Monoclonal antibodies inhibitory to rat hepatic cytochromes P-450: P-450 form specificities and use as probes for cytochrome P-450-dependent steroid hydroxylations

Abstract

Cytochrome P-450 (P-450) form specificities were established for a total of nine monoclonal antibodies (MAbs) raised to four distinct rat hepatic P-450 enzymes (P-450s 2c, PB-2a, PB-4, and BNF-B), using a combination of enzyme-linked immunosorbent analysis, dot immunoblotting, Western blotting, Ouchterlony immunodiffusion, and immunoinhibition analyses. Four of the MAbs were fully (greater than or equal to 85%) inhibitory toward the corresponding immunoreactive P-450s when assayed in purified, reconstituted enzyme systems, while two of the MAbs were partially inhibitory, with a maximum of 50 or 80% inhibition achieved in the presence of saturating MAb. Inhibitory MAbs reactive with P-450s 2c, 3, and PB-4, respectively, were used to demonstrate that the formation of multiple hydroxytestosterone metabolites by each of the respective purified P-450 enzymes is reflective of their inherent catalytic specificities and not due to the presence of immunochemical distinguishable P-450 enzyme contaminants. P-450 form-specific contributions to rat hepatic microsomal steroid hormone hydroxylase activities were then assessed using the inhibitory MAbs as probes.

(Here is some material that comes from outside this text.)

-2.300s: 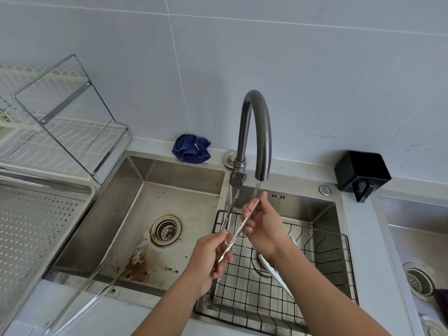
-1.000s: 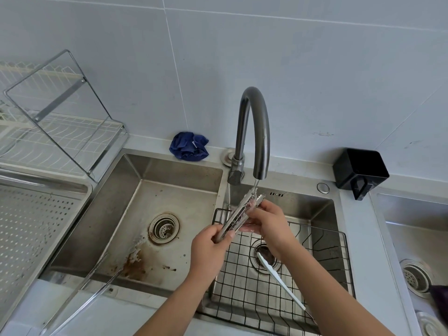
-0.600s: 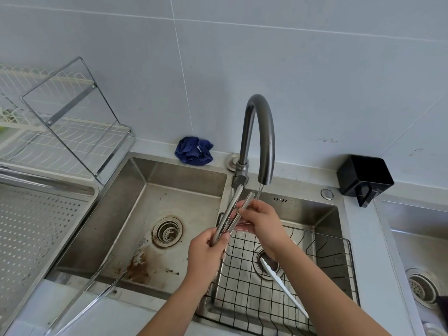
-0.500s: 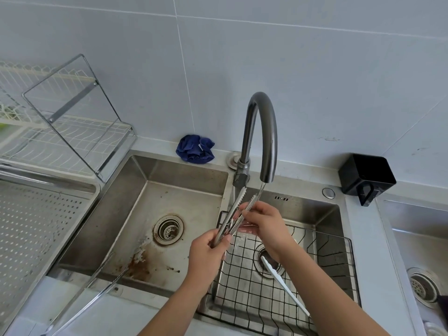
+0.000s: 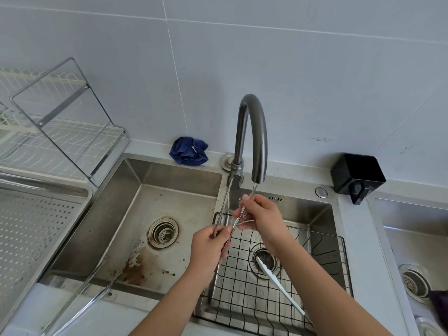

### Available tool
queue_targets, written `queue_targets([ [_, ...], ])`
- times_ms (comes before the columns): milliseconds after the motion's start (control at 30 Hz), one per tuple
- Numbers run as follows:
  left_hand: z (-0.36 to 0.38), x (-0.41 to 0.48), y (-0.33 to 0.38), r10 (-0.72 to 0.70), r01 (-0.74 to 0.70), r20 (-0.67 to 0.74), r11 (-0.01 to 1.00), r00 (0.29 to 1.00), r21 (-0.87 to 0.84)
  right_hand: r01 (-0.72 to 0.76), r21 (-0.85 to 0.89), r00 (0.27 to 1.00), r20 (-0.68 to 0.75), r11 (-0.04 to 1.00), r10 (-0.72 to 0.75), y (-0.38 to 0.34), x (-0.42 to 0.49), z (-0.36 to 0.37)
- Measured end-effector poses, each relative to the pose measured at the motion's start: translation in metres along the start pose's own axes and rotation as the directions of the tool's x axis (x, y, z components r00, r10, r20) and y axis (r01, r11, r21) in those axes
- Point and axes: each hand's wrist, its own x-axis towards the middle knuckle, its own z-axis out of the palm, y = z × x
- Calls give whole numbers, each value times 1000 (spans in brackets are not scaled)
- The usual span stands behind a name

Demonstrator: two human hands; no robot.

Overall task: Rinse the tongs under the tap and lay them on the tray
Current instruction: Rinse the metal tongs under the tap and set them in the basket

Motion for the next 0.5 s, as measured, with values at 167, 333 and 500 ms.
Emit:
queue_targets([
  [167,8,14,8,-14,14,4,1000,1000,10,107,-15,993,-45,994,-108,-8,0,0],
  [333,17,22,14,22,-27,66,997,998,69,159,-1,982,-108,987,-158,-11,-10,-11],
  [500,28,28,16,34,-38,78,998,996,52,191,39,970,-163,981,-183,-15,-13,-24],
])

MAb-reactive P-450 2c was shown to be the major (greater than or equal to 85%) catalyst of microsomal testosterone and androstenedione 16 alpha-hydroxylation in both untreated and beta-naphthoflavone-induced rats. However, this P-450 form catalyzed only approximately 30% of hepatic microsomal steroid 16 alpha-hydroxylase activity in phenobarbital-induced adult males, and less than or equal to 10% of steroid 16 alpha-hydroxylase activity in (phenobarbital-induced immature males or adult females, where the balance of 16 alpha-hydroxylase activity is catalyzed by MAb-reactive P-450 PB-4. Although MAb-reactive P-450 PB-4 catalyzed the majority (greater than or equal to 90%) of microsomal androstenedione 16 beta-hydroxylation in phenobarbital-induced rats, this P-450 enzyme did not contribute to the low level 16 beta-hydroxylase activity of uninduced liver samples. Finally, MAb-reactive P-450 3 catalyzed at least 85% of microsomal androstenedione 7 alpha-hydroxylation, independent of the age, sex, or induction status of the animals used as source of liver microsomes. These findings demonstrate the usefulness of MAbs as probes for the contributions of individual P-450 enzymes to the metabolism of steroid hormones susceptible to hydroxylation at multiple sites.